#### [ACTIVITY]
For every line below, set down an identical copy.

#### [SUPPLIED DATA]
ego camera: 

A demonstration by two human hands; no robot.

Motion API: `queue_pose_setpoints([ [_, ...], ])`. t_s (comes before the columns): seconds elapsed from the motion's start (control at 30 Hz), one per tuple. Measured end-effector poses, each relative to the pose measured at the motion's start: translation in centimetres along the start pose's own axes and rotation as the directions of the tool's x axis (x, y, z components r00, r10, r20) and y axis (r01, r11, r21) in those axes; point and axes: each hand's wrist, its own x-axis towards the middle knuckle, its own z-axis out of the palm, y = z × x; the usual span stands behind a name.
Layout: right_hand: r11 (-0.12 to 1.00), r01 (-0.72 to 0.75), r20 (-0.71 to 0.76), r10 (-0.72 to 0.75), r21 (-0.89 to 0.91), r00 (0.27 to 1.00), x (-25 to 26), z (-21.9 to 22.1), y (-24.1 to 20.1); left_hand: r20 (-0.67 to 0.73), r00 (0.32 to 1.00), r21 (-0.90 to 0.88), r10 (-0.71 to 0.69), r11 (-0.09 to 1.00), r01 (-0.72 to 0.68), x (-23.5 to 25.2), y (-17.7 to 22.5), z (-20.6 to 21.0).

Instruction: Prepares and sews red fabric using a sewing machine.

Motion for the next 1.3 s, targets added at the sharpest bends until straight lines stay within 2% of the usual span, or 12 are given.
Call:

#### [WRITTEN RESPONSE]
ego camera: 

A demonstration by two human hands; no robot.

Motion API: `queue_pose_setpoints([ [_, ...], ])`. t_s (comes before the columns): seconds elapsed from the motion's start (control at 30 Hz), one per tuple. Measured end-effector poses, each relative to the pose measured at the motion's start: translation in centimetres along the start pose's own axes and rotation as the directions of the tool's x axis (x, y, z components r00, r10, r20) and y axis (r01, r11, r21) in those axes; point and axes: each hand's wrist, its own x-axis towards the middle knuckle, its own z-axis out of the palm, y = z × x; the usual span stands behind a name.
Layout: right_hand: r11 (-0.12 to 1.00), r01 (-0.72 to 0.75), r20 (-0.71 to 0.76), r10 (-0.72 to 0.75), r21 (-0.89 to 0.91), r00 (0.27 to 1.00), x (-25 to 26), z (-21.9 to 22.1), y (-24.1 to 20.1); left_hand: r20 (-0.67 to 0.73), r00 (0.32 to 1.00), r21 (-0.90 to 0.88), r10 (-0.71 to 0.69), r11 (-0.09 to 1.00), r01 (-0.72 to 0.68), x (-23.5 to 25.2), y (-17.7 to 22.5), z (-20.6 to 21.0).

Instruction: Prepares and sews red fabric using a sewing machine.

Motion for the next 1.3 s, targets added at the sharpest bends until straight lines stay within 2% of the usual span, or 12 are given.
Call:

Here the work on this exercise is complete.